Venator wrote on 3/6/2025, 4:51 AM

What is your GPU?

NVIDIA GeForce RTX 3070 Ti Laptop GPU

I just checked and my Sony also shoots this format. I'll try a timelapse and see if I can generate a similar error.

That would be great, thank you!

Roughly many images do you need to have before the problems show up with rendering? (thousands? 1 minute is 3600 frames at 60fps).

If I start rendering from the beginning, it always fails at around frame 2790 (each frame is a different image). Nothing of what I did had any effect - rendering fails strictly at that point, not earlier and not later.

Also happy to try to render your folder of images if you can make them privately available.

Yes, I can send you that folder. Would be very interesting to see if you can render it.
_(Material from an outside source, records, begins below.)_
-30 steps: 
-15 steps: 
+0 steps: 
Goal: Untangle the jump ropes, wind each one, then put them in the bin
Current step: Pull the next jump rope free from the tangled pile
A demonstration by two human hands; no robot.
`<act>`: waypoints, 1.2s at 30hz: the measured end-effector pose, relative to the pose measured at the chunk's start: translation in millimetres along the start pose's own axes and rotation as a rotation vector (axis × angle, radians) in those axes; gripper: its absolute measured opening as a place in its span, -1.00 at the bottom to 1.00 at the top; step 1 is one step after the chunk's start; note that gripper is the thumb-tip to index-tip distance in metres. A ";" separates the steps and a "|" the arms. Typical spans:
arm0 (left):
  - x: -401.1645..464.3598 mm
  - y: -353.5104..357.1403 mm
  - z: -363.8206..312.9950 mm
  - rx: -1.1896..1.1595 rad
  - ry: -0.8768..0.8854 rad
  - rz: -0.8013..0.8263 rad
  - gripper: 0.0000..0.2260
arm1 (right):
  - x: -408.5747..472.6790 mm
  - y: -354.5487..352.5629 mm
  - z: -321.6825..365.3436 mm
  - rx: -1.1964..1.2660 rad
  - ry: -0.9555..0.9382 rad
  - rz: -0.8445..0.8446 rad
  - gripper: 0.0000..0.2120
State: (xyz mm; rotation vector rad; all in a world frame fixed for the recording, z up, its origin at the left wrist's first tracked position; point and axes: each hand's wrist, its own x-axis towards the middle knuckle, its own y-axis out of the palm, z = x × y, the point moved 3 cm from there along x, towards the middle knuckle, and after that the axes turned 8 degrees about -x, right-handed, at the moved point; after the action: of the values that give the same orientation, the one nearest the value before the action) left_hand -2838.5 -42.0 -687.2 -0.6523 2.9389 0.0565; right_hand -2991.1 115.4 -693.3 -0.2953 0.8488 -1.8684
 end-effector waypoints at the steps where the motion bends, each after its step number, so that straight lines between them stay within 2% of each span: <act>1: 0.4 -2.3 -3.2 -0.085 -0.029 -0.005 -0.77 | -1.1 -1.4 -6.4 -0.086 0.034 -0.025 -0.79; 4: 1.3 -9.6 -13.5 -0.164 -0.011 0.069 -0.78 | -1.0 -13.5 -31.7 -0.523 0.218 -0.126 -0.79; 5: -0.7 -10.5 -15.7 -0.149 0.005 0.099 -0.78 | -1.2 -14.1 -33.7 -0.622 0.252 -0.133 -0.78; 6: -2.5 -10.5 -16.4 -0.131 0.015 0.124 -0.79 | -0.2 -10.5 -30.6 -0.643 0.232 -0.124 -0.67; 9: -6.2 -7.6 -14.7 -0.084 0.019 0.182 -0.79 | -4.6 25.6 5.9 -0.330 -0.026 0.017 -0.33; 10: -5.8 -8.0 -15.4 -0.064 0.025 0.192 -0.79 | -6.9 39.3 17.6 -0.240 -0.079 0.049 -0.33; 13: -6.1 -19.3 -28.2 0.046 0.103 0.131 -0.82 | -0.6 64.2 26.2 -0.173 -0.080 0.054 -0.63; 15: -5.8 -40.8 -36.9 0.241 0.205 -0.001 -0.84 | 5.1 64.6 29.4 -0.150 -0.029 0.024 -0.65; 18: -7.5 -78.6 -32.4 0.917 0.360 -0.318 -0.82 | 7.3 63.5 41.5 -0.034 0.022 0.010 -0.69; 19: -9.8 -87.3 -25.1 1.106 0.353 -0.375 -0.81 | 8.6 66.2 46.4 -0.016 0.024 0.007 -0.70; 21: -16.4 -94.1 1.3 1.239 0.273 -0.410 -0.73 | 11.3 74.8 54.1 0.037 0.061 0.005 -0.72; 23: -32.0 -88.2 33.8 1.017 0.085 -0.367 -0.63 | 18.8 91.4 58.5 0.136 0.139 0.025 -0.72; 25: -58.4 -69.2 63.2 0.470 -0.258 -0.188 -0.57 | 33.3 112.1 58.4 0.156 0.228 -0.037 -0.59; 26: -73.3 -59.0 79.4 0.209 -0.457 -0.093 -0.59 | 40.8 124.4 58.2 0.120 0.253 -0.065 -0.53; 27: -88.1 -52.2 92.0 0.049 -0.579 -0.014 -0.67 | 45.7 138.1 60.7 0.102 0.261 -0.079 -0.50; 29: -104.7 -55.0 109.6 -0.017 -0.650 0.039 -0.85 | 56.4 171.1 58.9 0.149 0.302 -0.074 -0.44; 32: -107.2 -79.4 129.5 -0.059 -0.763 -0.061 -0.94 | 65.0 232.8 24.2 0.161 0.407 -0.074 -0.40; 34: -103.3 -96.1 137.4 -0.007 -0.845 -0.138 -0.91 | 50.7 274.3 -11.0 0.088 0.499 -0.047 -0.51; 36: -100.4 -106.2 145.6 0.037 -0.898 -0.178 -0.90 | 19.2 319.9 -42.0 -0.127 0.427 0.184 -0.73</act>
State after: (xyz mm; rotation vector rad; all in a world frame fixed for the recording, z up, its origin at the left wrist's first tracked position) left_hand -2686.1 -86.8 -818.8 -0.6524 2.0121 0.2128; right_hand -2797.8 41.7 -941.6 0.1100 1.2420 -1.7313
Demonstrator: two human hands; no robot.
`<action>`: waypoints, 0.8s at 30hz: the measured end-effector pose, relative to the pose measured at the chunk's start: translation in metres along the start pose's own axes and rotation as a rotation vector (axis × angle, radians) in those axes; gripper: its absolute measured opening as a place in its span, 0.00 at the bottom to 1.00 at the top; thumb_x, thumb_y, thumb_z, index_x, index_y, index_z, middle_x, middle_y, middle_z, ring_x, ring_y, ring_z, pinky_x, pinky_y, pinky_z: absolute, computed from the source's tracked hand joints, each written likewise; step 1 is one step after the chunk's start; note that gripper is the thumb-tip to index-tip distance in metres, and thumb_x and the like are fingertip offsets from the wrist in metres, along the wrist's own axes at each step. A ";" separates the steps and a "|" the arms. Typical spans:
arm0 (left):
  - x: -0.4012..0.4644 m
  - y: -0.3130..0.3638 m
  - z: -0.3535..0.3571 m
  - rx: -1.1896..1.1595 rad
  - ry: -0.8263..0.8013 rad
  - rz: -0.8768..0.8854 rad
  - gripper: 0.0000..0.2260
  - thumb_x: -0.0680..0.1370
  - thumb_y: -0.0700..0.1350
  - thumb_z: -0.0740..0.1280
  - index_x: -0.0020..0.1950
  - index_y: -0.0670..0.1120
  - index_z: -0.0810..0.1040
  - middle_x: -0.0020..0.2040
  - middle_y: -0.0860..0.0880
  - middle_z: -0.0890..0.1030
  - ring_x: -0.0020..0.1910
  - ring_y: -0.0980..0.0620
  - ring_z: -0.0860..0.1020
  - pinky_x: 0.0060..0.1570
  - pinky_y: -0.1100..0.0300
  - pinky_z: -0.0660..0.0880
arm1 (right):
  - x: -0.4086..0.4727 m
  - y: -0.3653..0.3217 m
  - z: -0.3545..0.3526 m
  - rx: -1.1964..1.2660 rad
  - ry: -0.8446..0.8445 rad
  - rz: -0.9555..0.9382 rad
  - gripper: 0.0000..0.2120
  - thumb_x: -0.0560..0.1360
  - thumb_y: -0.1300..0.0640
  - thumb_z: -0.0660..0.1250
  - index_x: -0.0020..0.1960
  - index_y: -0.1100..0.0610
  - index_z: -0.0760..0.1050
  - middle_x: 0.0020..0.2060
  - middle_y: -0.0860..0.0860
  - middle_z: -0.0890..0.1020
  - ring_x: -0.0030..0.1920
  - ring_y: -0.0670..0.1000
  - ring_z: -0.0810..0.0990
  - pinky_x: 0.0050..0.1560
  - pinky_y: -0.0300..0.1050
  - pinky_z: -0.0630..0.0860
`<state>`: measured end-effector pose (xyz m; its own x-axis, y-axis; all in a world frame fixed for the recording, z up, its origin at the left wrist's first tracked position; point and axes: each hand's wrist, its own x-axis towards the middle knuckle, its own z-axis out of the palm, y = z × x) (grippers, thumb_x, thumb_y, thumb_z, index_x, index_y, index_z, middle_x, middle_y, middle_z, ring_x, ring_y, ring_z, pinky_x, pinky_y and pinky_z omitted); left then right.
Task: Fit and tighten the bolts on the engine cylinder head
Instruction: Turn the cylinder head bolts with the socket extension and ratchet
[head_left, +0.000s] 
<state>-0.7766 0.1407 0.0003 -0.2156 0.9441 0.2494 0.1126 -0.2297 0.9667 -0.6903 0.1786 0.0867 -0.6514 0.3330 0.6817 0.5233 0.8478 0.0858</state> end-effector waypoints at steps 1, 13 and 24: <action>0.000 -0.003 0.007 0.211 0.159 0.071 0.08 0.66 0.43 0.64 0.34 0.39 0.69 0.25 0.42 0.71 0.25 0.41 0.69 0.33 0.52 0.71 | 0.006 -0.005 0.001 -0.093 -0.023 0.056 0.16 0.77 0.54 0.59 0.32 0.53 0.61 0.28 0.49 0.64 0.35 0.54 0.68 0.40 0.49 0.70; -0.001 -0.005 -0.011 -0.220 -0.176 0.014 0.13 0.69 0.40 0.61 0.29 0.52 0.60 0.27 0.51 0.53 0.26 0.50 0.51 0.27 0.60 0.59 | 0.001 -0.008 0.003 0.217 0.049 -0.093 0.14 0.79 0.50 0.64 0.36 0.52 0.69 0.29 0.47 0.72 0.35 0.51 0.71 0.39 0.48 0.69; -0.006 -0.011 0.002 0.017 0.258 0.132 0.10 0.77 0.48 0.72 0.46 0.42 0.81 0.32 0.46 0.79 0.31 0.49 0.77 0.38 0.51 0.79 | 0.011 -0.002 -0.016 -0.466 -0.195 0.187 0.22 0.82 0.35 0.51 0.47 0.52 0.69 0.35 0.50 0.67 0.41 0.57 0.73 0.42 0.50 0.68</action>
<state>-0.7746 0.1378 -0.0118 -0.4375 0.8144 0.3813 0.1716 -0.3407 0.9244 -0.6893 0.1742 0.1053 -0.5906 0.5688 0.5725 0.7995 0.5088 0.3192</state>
RogerS wrote on 3/6/2025, 9:42 AM

I'm not even able to import it as an image sequence - just got a memory error though as you can see I have plenty of VRAM and RAM available. (Using 22.243 here on my RTX 4060 laptop).

Will try again tomorrow.

john_dennis wrote on 3/6/2025, 4:45 PM

@Venator said: "... it always fails at around frame 2790..."

Try this:

  1. Use markers to divide your "3-minute video" into 30 second segments.
  2. Select the video between each of the markers and render to Apple Pro Res 422, HQ or XQ (pick your poison) naming the files Segment 1 through Segment n.
  3. Combine Segment 1 through Segment n in a new Vegas Pro project.
  4. Render the new project to your desired output file type.
  5. Report

RogerS wrote on 3/6/2025, 10:42 PM

I'm finding VEGAS (21, 22) can't read this media correctly and is getting the resolution wrong (is it only reading the thumbnail preview)?

MediaInfo says it is this but VEGAS says it's 320x180. Windows Photos also sees it as 320x180.

RogerS wrote on 3/6/2025, 10:44 PM

My recommendation until VEGAS support is fixed would be to convert them all to 16-bit TIFF or PSD which VEGAS can read without issue.

Venator wrote on 3/7/2025, 2:43 AM

@Venator said: "... it always fails at around frame 2790..."

Try this:

  1. Use markers to divide your "3-minute video" into 30 second segments.
  2. Select the video between each of the markers and render to Apple Pro Res 422, HQ or XQ (pick your poison) naming the files Segment 1 through Segment n.
  3. Combine Segment 1 through Segment n in a new Vegas Pro project.
  4. Render the new project to your desired output file type.
  5. Report

When I split my video into small fragments (about 30 seconds), I can successfully render each of these using my initial render settings (4K 60 FPS, MAGIX AVC/AAC MP4). Your render settings also work with no problems.


But when I try to render a whole video, without splitting, Vegas fails both with my and your render settings.

john_dennis wrote on 3/7/2025, 11:25 AM

If you're happy with the result of the individual renders, then recombine them and finish your project while Magix works on better support for HEIF. Since I have Photoshop open all the time, I'd probably do as @Steve_Rhoden and @RogerS suggested and get on with life.

Also, Vegas Pro has the option to render to a Still Image Sequence if you don't have a photo editor with batch processing capability.